Work order -
For the data below, report only the number of lines containing the string "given".
[The data — start]
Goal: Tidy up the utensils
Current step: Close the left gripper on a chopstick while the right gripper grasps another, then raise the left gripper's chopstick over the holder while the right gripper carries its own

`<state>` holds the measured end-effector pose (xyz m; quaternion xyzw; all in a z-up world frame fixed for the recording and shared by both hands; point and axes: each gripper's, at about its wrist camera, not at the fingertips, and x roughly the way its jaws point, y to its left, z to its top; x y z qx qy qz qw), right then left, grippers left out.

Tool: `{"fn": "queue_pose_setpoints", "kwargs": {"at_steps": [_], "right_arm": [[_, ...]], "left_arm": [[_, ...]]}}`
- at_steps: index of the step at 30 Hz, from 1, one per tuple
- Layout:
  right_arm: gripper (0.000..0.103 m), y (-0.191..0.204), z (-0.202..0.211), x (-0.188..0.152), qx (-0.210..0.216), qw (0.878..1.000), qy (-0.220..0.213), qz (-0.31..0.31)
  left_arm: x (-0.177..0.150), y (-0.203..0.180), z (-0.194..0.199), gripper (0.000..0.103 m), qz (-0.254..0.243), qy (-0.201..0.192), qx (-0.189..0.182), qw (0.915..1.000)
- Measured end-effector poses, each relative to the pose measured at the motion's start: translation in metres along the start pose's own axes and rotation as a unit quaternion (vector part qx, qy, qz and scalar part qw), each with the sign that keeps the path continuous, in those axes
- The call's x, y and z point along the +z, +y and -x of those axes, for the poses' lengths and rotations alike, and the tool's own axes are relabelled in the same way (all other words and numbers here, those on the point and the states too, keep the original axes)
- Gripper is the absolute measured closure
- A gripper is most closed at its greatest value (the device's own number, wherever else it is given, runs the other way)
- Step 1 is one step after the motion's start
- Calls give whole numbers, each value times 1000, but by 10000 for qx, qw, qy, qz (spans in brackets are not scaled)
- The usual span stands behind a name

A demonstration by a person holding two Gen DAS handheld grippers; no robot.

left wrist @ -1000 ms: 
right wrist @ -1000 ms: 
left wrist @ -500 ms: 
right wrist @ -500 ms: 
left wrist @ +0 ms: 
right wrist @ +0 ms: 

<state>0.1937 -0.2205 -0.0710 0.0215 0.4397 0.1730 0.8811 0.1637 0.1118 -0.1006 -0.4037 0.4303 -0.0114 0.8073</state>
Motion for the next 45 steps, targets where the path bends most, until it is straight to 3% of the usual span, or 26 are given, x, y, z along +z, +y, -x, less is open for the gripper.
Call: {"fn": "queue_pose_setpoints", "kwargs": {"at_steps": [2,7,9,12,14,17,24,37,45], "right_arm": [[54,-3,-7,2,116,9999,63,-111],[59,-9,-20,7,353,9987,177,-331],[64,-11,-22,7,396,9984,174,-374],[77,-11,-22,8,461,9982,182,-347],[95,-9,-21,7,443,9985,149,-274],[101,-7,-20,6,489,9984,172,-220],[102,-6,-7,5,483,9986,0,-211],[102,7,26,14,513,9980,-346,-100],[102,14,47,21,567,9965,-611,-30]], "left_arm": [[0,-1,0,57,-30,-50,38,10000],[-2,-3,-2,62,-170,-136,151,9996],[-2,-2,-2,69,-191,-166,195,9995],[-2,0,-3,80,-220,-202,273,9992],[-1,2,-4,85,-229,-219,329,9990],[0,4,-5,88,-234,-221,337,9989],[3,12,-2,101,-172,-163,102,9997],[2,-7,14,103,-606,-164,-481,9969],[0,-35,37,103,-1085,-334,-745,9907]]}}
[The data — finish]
Response area -
2